Tally the lines containing "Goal" in this data. Respond with the tally alone.

**** THE DATA

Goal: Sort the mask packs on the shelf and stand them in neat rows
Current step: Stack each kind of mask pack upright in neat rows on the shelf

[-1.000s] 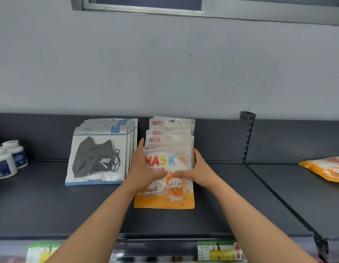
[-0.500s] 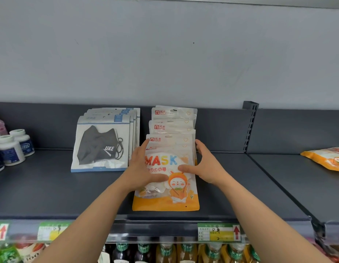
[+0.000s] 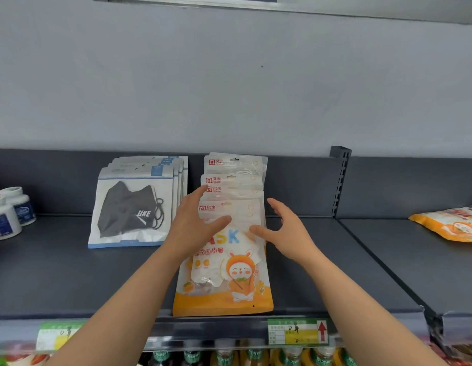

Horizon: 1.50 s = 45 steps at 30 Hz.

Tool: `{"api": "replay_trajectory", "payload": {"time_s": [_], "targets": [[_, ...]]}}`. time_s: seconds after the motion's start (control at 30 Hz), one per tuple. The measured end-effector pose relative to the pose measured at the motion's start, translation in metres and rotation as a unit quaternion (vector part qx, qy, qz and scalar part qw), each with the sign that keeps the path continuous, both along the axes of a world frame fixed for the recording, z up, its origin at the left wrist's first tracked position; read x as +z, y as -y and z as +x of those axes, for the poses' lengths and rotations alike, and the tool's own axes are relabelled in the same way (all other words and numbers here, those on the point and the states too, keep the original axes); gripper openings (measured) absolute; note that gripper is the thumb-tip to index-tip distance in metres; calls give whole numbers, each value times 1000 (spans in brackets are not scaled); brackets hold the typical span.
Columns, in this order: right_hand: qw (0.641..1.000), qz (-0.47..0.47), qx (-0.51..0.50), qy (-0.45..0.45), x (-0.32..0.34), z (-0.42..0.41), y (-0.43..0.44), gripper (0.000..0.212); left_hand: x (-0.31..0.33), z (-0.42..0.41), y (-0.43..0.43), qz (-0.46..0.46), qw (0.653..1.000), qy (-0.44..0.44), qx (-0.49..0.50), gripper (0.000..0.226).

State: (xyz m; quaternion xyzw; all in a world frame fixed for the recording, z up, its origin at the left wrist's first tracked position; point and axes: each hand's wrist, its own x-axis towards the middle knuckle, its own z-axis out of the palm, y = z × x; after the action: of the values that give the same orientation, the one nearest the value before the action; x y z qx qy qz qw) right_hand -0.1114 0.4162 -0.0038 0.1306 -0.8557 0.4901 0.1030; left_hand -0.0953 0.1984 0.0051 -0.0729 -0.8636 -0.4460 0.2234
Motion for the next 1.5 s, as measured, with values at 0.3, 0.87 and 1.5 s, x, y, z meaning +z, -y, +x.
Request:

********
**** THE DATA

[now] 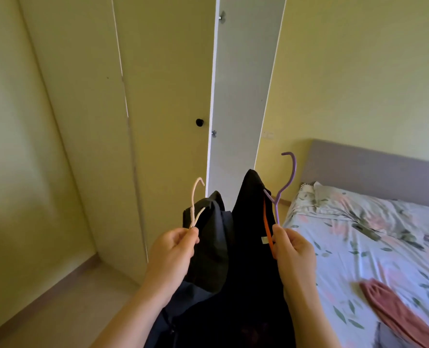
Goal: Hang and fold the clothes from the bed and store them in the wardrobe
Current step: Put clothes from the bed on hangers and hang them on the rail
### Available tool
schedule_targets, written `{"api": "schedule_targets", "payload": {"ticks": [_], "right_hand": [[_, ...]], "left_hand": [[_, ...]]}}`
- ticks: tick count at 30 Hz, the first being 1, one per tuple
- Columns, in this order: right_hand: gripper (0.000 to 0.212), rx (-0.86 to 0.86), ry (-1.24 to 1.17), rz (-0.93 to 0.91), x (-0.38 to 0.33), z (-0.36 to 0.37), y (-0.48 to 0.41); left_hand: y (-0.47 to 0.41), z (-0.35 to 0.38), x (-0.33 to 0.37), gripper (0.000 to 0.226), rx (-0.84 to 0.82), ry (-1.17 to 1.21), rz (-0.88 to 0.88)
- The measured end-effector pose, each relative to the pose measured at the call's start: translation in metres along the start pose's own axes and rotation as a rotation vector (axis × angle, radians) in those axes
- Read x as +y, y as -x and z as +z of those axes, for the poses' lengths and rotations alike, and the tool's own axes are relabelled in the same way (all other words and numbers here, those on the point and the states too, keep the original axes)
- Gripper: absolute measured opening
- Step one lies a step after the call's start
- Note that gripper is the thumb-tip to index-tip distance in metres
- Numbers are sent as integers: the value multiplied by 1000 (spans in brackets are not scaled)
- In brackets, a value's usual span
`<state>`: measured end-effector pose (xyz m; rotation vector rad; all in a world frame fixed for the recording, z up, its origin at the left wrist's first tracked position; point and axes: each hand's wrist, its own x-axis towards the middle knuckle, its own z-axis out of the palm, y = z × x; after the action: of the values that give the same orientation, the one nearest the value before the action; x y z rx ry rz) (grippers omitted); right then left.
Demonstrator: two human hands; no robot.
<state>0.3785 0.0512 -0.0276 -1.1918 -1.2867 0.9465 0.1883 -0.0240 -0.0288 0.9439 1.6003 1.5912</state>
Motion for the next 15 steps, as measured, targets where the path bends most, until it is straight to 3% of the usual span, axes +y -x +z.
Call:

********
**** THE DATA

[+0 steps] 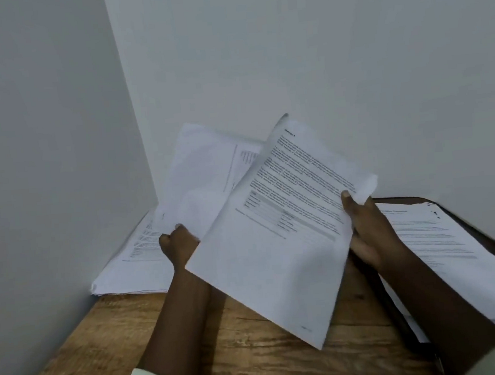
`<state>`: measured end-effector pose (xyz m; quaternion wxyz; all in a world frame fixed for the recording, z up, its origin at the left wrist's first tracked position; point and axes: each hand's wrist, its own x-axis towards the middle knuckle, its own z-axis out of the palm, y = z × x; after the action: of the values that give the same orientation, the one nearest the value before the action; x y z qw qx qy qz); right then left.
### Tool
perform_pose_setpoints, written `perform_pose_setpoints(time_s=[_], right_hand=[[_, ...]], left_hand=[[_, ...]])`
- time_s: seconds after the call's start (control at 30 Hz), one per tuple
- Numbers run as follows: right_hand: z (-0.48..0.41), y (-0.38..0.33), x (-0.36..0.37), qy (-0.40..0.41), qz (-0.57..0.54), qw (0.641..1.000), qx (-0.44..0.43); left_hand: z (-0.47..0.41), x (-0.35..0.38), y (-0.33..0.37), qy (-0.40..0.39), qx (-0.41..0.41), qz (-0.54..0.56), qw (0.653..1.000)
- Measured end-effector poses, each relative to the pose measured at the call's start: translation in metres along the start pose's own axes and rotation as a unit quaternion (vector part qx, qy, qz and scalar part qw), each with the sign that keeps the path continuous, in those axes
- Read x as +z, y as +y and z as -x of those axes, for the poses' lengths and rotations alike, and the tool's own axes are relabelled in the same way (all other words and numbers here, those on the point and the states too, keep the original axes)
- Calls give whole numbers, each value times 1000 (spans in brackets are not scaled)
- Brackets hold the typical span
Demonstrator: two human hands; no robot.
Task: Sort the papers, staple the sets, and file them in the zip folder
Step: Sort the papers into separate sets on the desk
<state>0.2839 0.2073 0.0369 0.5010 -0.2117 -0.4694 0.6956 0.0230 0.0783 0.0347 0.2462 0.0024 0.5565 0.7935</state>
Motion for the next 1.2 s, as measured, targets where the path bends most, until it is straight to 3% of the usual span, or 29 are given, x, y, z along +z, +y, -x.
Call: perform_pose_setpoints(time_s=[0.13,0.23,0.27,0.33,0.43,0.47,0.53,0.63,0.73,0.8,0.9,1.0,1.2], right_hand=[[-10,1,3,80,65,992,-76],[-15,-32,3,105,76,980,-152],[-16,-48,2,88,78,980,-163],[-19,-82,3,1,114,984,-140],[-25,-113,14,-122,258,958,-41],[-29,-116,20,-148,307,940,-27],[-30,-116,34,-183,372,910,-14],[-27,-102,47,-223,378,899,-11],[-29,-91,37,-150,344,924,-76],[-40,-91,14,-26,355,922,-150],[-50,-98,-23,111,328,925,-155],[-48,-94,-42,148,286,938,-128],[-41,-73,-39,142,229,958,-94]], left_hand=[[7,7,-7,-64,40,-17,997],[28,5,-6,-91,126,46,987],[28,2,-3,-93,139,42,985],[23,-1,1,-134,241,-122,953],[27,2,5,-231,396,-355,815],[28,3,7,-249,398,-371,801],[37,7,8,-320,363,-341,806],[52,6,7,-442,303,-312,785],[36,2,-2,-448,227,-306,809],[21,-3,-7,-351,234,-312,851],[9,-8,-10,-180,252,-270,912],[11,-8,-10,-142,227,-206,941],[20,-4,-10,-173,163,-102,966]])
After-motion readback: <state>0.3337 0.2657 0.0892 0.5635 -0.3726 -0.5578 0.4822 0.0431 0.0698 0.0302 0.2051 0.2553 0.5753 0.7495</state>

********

• **ANSWER SECTION**:
2